- **Data listing**:
- Opening Delimiter -

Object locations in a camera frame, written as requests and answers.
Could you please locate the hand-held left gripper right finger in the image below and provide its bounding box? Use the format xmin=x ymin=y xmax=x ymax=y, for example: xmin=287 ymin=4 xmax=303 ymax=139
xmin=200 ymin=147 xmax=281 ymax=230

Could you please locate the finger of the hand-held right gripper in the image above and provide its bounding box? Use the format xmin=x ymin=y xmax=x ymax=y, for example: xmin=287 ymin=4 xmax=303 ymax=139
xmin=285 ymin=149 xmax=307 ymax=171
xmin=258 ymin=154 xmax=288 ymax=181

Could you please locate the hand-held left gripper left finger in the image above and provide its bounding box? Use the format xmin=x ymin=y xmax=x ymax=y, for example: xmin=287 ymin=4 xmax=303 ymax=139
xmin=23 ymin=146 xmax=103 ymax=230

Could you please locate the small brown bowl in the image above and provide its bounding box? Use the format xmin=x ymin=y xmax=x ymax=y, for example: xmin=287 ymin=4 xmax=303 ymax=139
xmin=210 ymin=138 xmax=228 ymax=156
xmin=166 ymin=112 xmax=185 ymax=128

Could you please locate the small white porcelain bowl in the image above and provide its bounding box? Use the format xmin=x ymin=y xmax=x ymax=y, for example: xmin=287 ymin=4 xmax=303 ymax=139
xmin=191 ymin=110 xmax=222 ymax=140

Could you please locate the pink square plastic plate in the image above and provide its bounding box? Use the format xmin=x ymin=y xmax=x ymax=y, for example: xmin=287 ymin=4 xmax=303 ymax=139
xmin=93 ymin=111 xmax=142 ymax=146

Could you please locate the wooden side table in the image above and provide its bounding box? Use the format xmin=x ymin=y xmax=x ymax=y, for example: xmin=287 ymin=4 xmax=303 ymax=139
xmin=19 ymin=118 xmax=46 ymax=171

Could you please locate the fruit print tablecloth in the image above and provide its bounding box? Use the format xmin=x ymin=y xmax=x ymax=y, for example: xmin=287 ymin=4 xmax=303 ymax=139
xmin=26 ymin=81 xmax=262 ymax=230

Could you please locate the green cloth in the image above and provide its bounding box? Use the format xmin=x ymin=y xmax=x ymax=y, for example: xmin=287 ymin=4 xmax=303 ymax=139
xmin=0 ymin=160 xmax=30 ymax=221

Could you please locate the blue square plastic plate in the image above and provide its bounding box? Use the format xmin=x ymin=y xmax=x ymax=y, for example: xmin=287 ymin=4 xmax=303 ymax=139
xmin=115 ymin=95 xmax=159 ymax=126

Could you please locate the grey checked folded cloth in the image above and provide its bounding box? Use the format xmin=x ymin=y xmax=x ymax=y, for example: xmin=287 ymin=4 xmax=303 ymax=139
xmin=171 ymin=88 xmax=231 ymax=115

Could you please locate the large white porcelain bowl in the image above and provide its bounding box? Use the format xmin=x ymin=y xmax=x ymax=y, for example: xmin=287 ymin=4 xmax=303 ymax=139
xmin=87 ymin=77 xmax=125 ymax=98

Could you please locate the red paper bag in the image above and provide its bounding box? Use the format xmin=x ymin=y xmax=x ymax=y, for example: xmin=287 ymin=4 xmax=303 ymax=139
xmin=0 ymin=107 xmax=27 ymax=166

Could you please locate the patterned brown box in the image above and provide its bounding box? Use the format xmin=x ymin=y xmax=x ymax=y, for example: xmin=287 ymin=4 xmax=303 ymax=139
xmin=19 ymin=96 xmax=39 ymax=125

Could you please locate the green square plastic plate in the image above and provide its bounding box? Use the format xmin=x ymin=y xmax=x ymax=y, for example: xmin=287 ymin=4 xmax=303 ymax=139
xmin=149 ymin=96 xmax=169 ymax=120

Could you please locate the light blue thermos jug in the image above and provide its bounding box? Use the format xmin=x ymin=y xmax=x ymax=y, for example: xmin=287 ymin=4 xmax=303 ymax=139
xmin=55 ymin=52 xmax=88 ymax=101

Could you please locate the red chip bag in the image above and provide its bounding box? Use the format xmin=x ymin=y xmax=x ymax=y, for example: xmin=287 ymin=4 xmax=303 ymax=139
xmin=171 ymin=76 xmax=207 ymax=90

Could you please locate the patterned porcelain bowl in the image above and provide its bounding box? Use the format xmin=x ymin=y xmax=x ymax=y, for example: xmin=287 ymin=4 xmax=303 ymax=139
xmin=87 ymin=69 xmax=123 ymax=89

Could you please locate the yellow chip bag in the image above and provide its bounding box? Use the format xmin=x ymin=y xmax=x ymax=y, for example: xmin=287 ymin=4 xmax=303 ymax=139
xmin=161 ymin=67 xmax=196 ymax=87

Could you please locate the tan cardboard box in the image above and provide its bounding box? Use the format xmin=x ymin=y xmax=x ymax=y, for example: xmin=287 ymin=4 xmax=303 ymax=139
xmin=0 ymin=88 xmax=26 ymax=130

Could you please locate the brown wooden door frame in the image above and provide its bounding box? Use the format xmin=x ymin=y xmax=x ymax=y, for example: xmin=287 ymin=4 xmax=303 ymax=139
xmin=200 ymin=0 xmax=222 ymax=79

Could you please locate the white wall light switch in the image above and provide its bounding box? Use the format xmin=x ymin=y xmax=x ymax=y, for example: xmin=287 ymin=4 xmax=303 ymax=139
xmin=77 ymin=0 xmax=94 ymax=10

- Closing Delimiter -
- Opening Delimiter -

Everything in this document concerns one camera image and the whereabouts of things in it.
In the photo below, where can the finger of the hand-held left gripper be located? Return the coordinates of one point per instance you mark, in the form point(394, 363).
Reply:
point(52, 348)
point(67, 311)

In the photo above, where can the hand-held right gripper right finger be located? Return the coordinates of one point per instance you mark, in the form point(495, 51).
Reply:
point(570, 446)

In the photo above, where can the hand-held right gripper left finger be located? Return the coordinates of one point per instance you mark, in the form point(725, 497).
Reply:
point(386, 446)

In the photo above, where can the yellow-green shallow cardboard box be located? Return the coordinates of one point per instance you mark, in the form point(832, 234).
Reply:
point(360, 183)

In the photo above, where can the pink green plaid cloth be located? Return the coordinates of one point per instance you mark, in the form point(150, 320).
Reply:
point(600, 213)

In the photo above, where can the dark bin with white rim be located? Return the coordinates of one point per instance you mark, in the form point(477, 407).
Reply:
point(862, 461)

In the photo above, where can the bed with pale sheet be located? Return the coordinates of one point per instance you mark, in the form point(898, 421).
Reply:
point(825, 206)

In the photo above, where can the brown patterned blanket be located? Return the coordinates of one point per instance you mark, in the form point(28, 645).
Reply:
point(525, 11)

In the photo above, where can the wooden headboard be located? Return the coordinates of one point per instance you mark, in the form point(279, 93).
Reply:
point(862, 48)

- Closing Delimiter -

- **Task to complete**: The word "with" appears in some lines of the listing. Give the number of those lines, and only that.

- **Response to this exercise**: 2